AIM OF THE EXERCISE »
Without the pictures, set down everything in the listing exactly.

DATA SEGMENT »
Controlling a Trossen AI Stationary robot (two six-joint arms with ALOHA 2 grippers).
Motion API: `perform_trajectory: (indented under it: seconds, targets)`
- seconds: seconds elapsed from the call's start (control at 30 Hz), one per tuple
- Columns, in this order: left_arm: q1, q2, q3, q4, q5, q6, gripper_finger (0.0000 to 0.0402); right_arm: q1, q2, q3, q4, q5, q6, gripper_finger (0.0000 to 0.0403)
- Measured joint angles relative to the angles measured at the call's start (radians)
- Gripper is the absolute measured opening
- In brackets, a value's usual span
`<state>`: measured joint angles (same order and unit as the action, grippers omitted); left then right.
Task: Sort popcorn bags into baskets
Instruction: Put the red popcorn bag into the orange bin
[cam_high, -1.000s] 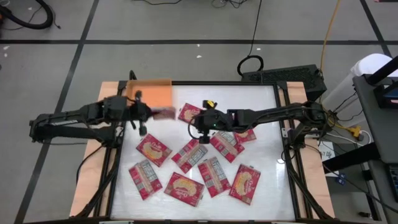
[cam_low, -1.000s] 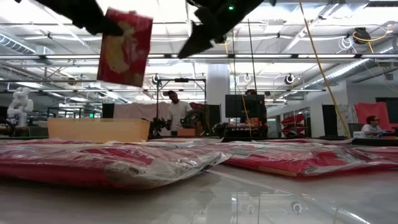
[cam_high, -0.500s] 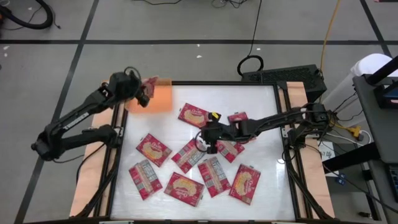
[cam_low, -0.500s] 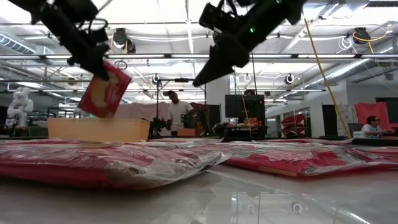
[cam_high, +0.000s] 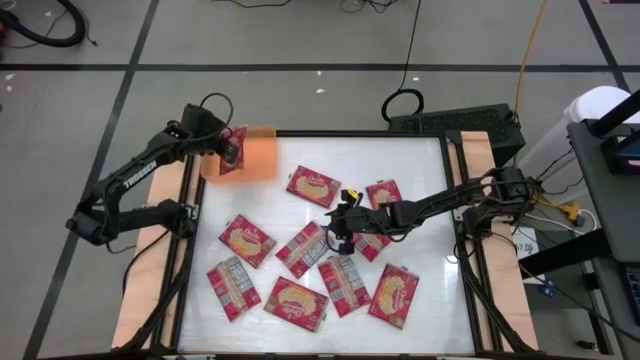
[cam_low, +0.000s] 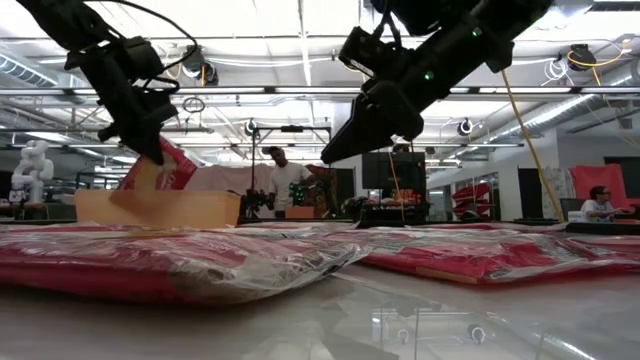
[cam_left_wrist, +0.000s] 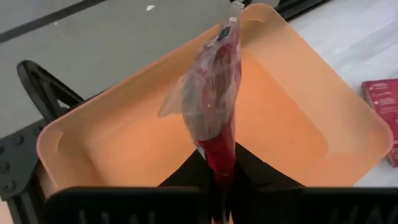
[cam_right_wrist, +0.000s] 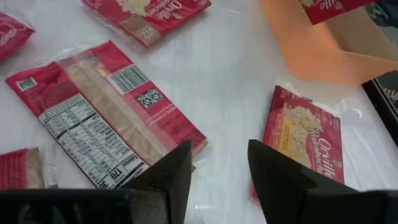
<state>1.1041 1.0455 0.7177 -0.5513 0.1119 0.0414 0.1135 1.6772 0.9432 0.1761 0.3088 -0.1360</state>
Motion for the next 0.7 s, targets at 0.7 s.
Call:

SOLUTION »
Controlling a Trossen AI Stationary robot (two six-joint arms with ALOHA 2 grippers).
Motion API: `perform_trajectory: (indented under it: seconds, targets)`
- seconds: seconds elapsed from the call's start (control at 30 Hz), one per tuple
- Columns, in this order: left_arm: q1, q2, q3, q4, q5, q6, gripper_finger (0.0000 to 0.0402); right_arm: q1, q2, q3, q4, q5, q6, gripper_finger (0.0000 to 0.0403)
- Measured joint angles relative to the angles measured at the call's start (radians)
- Gripper is the absolute measured opening
- In brackets, a value's usual span
`<state>`: measured joint angles (same order and unit as the action, grippers omitted); left then right.
Task: Sort popcorn bags into baskets
Instruction: Put the red popcorn bag into the orange bin
[cam_high, -1.000s] 
[cam_low, -1.000s] 
[cam_high, -0.500s] 
[cam_low, -0.500s] 
[cam_high, +0.000s] 
[cam_low, +0.000s] 
[cam_left_wrist, +0.000s] 
[cam_right_wrist, +0.000s] 
<state>1.1041 1.0455 0.7177 -0.5513 0.1119 0.0414 0.1135 1.6772 0.9432 0.1761 0.3088 -0.1360</state>
Motion for the next 0.7 s, targets at 0.7 s.
Call:

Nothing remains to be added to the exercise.